Let's hear it!: Big Morgan Rosborough – otherwise known as ‘House' because of his 6-foot-6, 375-pound frame – made it clear he was ready to get things started during Monday's practice. "Let's show some enthusiasm! They want us to have enthusiasm Monday, Tuesday, Thursday and Friday!" he bellowed across Husky Stadium.
"Morgan brings a lot of intelligence to his play, and that's what we really need," Willingham said Monday when asked about Rosborough's emergence at guard. "We need our guards to play smart and physical."

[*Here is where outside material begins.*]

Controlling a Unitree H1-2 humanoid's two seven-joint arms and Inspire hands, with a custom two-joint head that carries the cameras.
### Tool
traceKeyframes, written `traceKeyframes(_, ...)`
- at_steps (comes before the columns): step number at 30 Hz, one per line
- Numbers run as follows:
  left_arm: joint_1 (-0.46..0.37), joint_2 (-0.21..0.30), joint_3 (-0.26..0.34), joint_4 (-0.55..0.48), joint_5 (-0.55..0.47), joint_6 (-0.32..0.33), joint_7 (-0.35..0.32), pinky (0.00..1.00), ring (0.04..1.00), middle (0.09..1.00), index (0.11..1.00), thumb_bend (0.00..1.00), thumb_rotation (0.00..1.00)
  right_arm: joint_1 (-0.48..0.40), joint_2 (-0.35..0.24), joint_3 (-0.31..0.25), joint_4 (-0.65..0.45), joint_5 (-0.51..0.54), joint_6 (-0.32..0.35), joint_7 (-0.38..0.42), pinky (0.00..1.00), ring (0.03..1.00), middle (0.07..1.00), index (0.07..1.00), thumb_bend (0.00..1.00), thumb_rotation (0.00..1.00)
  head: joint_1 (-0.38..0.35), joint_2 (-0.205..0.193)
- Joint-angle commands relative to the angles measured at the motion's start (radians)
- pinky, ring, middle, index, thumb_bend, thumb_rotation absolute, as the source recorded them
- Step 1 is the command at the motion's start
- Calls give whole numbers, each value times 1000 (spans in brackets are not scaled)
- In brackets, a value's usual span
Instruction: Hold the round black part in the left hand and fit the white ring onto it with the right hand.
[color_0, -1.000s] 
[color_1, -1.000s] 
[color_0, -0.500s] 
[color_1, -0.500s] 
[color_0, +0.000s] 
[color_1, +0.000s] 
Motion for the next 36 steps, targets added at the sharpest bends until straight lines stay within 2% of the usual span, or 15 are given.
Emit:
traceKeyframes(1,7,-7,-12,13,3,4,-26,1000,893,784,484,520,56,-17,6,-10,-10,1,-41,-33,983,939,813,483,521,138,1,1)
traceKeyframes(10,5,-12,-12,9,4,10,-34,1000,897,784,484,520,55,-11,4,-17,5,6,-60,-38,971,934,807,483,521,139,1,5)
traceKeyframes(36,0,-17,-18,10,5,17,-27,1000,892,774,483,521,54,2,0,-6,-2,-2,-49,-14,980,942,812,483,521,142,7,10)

Battle Royale: On occasion the team will have a series of ‘battles' where an offensive lineman will go up against a defensive lineman, a defensive end against a tight end, a running back against a linebacker, etc…in a pure test of strength, leverage and endurance to try and see who can physically overpower the other. Most of the team encircles the combatants while they are in action, so it's difficult to tell sometimes who is battling who, but a couple of the more enjoyable ones to watch included Louis Rankin taking on Donald Butler and Johnie Kirton squaring off against Darrion Jones.
In the house: The Whitworth football coaching staff, UW signee Chris Izbicki and 2008 recruit Vince Taylor from Eastside Catholic. J.D. Williams, Chris Tormey, Charlie Baggett and Mike Denbrock all came over to see Taylor during the team's warm up.